On Saturday, 29 September 2012 at 13:19:01 UTC, Jacob Carlborg wrote:
That's a fairly uninteresting test.

I am not a D developer which means I have no incentive in blindly portraying D as a language having shared libraries support when in fact it has some issues. I am a D user which has incentive to gladly report which part of D does work (or seems to work) and which doesn't when making shared libraries.

You are linking to the dynamic library. What's interesting is loading a dynamic library using dlopen, or similar. What's the point of using dynamic libraries if you're linking with them?

I was not taking about dynamic loading, but about dynamic linking. If I understand topic right, the issue is the former, not the latter.

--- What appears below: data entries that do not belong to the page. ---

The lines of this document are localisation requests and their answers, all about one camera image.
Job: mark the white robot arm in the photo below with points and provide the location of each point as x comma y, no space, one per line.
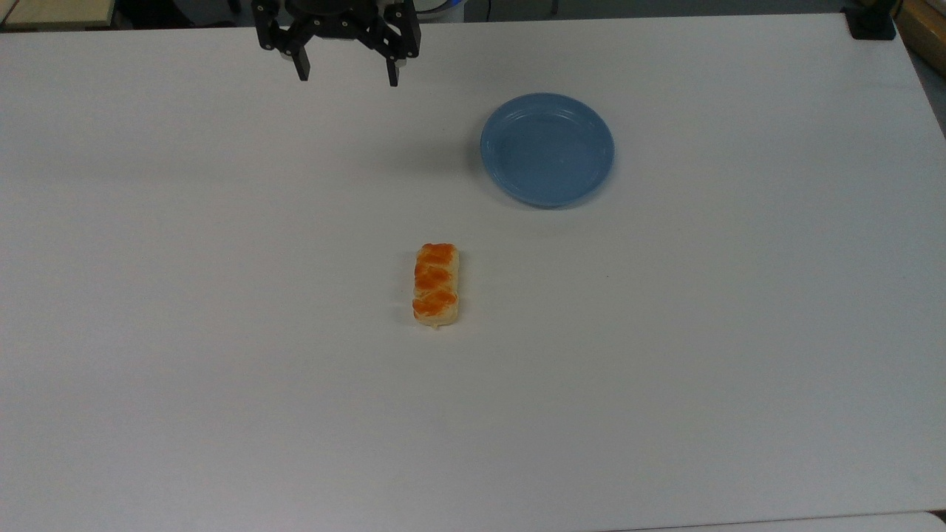
440,9

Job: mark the light wooden board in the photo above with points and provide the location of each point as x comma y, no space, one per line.
55,13

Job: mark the black table clamp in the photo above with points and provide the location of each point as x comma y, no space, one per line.
872,24

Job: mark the blue round plate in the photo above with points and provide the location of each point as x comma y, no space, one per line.
547,149

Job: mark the orange glazed bread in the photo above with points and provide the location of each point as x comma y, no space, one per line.
436,284

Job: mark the wooden cabinet edge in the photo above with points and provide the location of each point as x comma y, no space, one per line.
925,29

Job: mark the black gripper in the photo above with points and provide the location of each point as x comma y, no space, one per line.
332,13

BTW, in majority cases dynamic loading gives no advantages over dynamic linking (just the opposite: doing unnecessary job which can be done by linker and loader). In most cases, when an app is being written, it is known which functional from which third-party libraries would be used. The only exceptions I can name are pluggin support and hacker's binary ELF/PE tools. I can count few apps in windows and linux which are used often, which dynamically load something, and if they do, they likely load pluggins. This was made for cases when app developers by definition cannot know beforehand full list of used shared libraries. So, the question is just opposite: "What's the point of using dynamic loading if you know beforehand which libraries you use, which happens almost in all cases?".

But I certainly agree that dynamic loading is essential for some applications, if not irreplaceable, and support of it also needed to be inspected and improved.